Exercise brief
Copy the complete listing exactly as shown.

Supplied information
■ ■ ■ ■ ■ ■ ■

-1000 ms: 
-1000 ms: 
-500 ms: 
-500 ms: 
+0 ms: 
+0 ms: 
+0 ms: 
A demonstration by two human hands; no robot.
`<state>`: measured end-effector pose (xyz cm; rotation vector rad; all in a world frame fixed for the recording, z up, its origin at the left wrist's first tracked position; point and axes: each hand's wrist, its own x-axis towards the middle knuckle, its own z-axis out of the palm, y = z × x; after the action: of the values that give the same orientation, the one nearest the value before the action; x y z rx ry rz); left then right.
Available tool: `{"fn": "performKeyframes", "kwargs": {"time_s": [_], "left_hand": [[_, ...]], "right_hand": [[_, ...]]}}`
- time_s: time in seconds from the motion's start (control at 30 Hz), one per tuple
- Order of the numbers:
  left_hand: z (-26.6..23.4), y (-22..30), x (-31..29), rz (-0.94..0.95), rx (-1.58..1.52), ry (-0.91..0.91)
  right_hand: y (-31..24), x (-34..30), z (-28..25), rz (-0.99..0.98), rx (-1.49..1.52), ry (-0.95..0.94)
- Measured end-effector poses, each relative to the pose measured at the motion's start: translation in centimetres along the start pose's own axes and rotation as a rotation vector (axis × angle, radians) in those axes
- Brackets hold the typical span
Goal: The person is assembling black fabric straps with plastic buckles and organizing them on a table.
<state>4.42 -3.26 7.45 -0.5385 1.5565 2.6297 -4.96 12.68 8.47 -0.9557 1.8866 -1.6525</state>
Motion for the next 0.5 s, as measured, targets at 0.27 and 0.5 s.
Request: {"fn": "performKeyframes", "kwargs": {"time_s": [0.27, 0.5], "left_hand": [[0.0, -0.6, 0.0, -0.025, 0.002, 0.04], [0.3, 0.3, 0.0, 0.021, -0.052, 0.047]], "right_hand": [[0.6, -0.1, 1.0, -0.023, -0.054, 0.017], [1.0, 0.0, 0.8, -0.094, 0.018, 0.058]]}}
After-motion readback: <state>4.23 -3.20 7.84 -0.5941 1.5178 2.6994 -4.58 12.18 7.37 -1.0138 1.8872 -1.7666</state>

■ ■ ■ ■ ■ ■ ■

Result for this exercise
-1000 ms: 
-1000 ms: 
-500 ms: 
-500 ms: 
+0 ms: 
+0 ms: 
+0 ms: 
A demonstration by two human hands; no robot.
`<state>`: measured end-effector pose (xyz cm; rotation vector rad; all in a world frame fixed for the recording, z up, its origin at the left wrist's first tracked position; point and axes: each hand's wrist, its own x-axis towards the middle knuckle, its own z-axis out of the palm, y = z × x; after the action: of the values that give the same orientation, the one nearest the value before the action; x y z rx ry rz); left then right.
Available tool: `{"fn": "performKeyframes", "kwargs": {"time_s": [_], "left_hand": [[_, ...]], "right_hand": [[_, ...]]}}`
- time_s: time in seconds from the motion's start (control at 30 Hz), one per tuple
- Order of the numbers:
  left_hand: z (-26.6..23.4), y (-22..30), x (-31..29), rz (-0.94..0.95), rx (-1.58..1.52), ry (-0.91..0.91)
  right_hand: y (-31..24), x (-34..30), z (-28..25), rz (-0.99..0.98), rx (-1.49..1.52), ry (-0.95..0.94)
- Measured end-effector poses, each relative to the pose measured at the motion's start: translation in centimetres along the start pose's own axes and rotation as a rotation vector (axis × angle, radians) in those axes
- Brackets hold the typical span
Goal: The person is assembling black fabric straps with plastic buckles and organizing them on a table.
<state>4.42 -3.26 7.45 -0.5385 1.5565 2.6297 -4.96 12.68 8.47 -0.9557 1.8866 -1.6525</state>
Motion for the next 0.5 s, as measured, targets at 0.27 and 0.5 s.
Request: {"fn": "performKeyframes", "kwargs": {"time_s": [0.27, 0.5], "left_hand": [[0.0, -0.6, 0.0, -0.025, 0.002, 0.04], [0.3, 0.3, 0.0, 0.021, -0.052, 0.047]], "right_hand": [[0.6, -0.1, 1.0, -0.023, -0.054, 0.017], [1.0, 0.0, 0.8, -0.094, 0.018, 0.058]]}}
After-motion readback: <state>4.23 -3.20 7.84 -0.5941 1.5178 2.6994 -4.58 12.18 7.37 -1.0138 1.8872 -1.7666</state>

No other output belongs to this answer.